Action item: When a line of the material has the word "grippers" in it, copy that line.
----
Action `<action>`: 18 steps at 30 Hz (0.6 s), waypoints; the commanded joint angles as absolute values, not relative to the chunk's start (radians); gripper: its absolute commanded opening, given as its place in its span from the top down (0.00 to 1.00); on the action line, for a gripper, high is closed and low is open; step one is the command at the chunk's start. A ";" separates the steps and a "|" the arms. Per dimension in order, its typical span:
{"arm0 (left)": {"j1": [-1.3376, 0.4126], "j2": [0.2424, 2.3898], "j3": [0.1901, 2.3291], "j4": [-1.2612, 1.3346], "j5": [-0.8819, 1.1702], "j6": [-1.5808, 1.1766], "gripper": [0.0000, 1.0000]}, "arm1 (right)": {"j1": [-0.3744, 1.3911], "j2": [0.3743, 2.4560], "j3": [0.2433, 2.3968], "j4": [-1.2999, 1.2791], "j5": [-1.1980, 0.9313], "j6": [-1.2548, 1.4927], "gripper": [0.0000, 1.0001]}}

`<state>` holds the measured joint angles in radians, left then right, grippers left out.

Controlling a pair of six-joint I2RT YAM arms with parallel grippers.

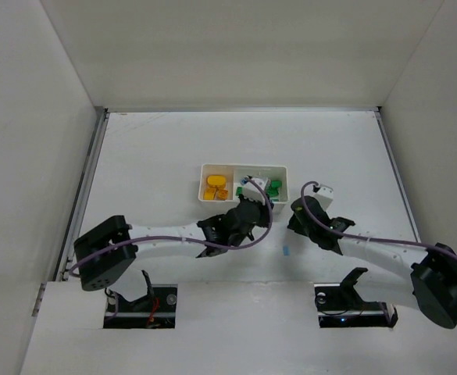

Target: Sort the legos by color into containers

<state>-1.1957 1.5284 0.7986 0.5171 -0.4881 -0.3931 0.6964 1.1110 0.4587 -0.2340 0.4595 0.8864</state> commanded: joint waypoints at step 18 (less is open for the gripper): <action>-0.887 1.591 0.863 0.483 -0.350 -0.393 0.86 | 0.739 1.391 0.704 -0.390 0.555 0.851 0.55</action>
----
Task result:
`<state>` holds the measured joint angles in radians, left then right, grippers left out.
Controlling a pair of six-joint I2RT YAM arms with parallel grippers.

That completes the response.